2013 was punctuated by several other major breaches, including Yahoo! Japan’s exposure of 22 million user IDs, the Evernote affecting 50 million users, and LivingSocial exposing 50 million more account credentials.

Will 2014 be any better? According to predictive analysis by TrendMicro, we should expect on average at least one major data breach incident each month next year.

“2013 altered our sense of scale when it came to the amount of data exposed with each breach. We were shocked when, in previous years, breaches of several million records came to light. In 2013, there were at least three separate breaches that exposed 50 million records,” wrote researcher Mark Nunnikhoven. “In 2014, we could easily see 500 billion data records exposed. The stakes have never been higher.”

As is apparent, attackers will continue to develop new tools to exploit unpatched vulnerabilities, and any organization that maintains large databases of potentially valuable data that can be sold on the black market can be expected to be a target.

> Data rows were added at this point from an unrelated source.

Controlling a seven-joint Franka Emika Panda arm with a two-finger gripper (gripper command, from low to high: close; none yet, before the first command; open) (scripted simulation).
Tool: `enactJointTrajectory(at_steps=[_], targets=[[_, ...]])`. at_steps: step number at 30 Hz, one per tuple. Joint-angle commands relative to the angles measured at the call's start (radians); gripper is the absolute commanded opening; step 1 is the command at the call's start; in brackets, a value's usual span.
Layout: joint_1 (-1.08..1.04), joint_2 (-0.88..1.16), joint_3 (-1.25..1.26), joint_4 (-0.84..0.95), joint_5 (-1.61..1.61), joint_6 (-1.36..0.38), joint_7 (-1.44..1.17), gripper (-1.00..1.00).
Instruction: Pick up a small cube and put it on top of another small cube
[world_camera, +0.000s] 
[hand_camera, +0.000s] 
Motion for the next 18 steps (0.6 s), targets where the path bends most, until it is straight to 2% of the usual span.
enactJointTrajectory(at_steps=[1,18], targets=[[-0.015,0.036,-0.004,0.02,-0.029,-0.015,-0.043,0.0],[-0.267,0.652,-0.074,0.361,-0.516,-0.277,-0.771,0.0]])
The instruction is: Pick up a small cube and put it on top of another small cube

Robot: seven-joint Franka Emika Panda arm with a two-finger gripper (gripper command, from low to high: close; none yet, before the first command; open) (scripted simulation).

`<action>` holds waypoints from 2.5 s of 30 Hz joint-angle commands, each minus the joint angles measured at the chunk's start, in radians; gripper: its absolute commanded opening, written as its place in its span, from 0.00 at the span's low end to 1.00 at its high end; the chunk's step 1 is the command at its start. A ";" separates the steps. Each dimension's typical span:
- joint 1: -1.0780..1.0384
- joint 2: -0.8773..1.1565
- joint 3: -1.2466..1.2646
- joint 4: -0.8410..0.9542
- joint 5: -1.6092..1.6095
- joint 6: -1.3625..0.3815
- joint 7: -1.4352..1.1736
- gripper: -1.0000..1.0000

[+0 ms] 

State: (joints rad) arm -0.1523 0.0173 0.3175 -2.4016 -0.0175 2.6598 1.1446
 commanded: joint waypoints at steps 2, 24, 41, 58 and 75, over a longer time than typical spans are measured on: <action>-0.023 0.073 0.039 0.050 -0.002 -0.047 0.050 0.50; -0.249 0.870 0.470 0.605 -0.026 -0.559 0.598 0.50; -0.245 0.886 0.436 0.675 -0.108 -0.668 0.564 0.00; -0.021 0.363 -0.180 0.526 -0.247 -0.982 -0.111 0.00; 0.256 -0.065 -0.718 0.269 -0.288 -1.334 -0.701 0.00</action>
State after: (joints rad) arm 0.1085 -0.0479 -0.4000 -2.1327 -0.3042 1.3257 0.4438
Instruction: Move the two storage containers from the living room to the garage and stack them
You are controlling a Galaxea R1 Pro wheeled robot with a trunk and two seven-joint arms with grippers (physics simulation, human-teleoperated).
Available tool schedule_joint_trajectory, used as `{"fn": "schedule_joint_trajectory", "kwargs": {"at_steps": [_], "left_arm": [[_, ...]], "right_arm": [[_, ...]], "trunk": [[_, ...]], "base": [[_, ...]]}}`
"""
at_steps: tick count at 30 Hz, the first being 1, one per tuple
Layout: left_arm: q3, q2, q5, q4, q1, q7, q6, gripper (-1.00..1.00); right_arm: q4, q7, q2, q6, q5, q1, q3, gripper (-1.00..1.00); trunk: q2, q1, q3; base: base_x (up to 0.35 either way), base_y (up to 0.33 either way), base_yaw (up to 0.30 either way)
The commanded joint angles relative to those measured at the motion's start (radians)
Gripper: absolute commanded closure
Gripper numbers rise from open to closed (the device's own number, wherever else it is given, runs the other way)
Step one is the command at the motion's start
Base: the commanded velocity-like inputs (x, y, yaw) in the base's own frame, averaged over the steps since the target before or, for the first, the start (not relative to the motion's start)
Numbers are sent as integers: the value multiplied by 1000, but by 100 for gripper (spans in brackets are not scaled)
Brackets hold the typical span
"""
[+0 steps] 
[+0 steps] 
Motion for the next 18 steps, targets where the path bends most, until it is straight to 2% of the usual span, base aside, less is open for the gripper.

“Major incidents like these will continue to ensue in the coming year. Web servers like those involved in the Adobe breach will continue to be targeted. No organization will be safe from data breaches. Someone will always attempt to break in to networks using new tools and by exploiting vulnerabilities,” the company predicts.

Other predictions include:

  • Mobile banking will suffer from more MitM attacks
  • Cybercriminals will increasingly use targeted-attack-type methodologies along with multiple exploits
  • More clickjacking and watering hole attacks, new exploits of choice, and attacks via mobile devices.
  • More attacks leveraging vulnerabilities in widely used but unsupported software like Java 6 and Windows XP
  • The Deep Web will significantly challenge law enforcement
  • Public distrust will ensue resulting in a period of disparate efforts to restore privacy.